* [Exercise] Word for word, restate the entries that follow.

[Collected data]
::::
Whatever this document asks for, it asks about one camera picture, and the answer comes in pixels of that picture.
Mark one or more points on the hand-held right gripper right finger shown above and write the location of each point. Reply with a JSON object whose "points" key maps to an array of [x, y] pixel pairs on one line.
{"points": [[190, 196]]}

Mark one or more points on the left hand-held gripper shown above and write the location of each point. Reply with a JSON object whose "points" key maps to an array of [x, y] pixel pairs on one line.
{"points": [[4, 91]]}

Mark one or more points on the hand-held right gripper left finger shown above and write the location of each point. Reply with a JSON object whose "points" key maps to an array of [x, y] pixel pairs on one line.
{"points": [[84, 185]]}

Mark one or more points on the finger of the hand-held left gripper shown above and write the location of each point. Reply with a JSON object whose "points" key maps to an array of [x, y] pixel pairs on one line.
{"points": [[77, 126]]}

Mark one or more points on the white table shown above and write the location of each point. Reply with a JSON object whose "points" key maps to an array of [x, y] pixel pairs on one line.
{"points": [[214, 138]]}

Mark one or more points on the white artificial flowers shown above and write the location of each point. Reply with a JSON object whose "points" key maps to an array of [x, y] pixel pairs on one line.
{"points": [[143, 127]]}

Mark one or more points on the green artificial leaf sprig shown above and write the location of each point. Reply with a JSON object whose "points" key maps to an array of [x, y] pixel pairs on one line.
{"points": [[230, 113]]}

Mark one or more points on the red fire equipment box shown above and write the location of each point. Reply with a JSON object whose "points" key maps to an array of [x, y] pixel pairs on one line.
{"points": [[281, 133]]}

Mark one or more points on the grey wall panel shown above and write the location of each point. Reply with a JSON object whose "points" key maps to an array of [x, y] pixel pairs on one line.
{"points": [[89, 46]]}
::::
* [Response to the task]
Whatever this document asks for, it asks about one camera picture, and the answer comes in pixels of that picture.
Mark one or more points on the hand-held right gripper right finger shown above and write the location of each point. Reply with a JSON object whose "points" key maps to an array of [x, y] pixel pairs on one line.
{"points": [[190, 196]]}

Mark one or more points on the left hand-held gripper shown above and write the location of each point. Reply with a JSON object whose "points" key maps to an array of [x, y] pixel pairs on one line.
{"points": [[4, 91]]}

Mark one or more points on the hand-held right gripper left finger shown above and write the location of each point. Reply with a JSON object whose "points" key maps to an array of [x, y] pixel pairs on one line.
{"points": [[84, 185]]}

Mark one or more points on the finger of the hand-held left gripper shown above and write the location of each point. Reply with a JSON object whose "points" key maps to an array of [x, y] pixel pairs on one line.
{"points": [[77, 126]]}

Mark one or more points on the white table shown above and write the location of each point. Reply with a JSON object whose "points" key maps to an array of [x, y] pixel pairs on one line.
{"points": [[214, 138]]}

Mark one or more points on the white artificial flowers shown above and write the location of each point. Reply with a JSON object whose "points" key maps to an array of [x, y] pixel pairs on one line.
{"points": [[143, 127]]}

Mark one or more points on the green artificial leaf sprig shown above and write the location of each point. Reply with a JSON object whose "points" key maps to an array of [x, y] pixel pairs on one line.
{"points": [[230, 113]]}

Mark one or more points on the red fire equipment box shown above and write the location of each point. Reply with a JSON object whose "points" key maps to an array of [x, y] pixel pairs on one line.
{"points": [[281, 133]]}

Mark one or more points on the grey wall panel shown above and write the location of each point. Reply with a JSON object whose "points" key maps to an array of [x, y] pixel pairs on one line.
{"points": [[89, 46]]}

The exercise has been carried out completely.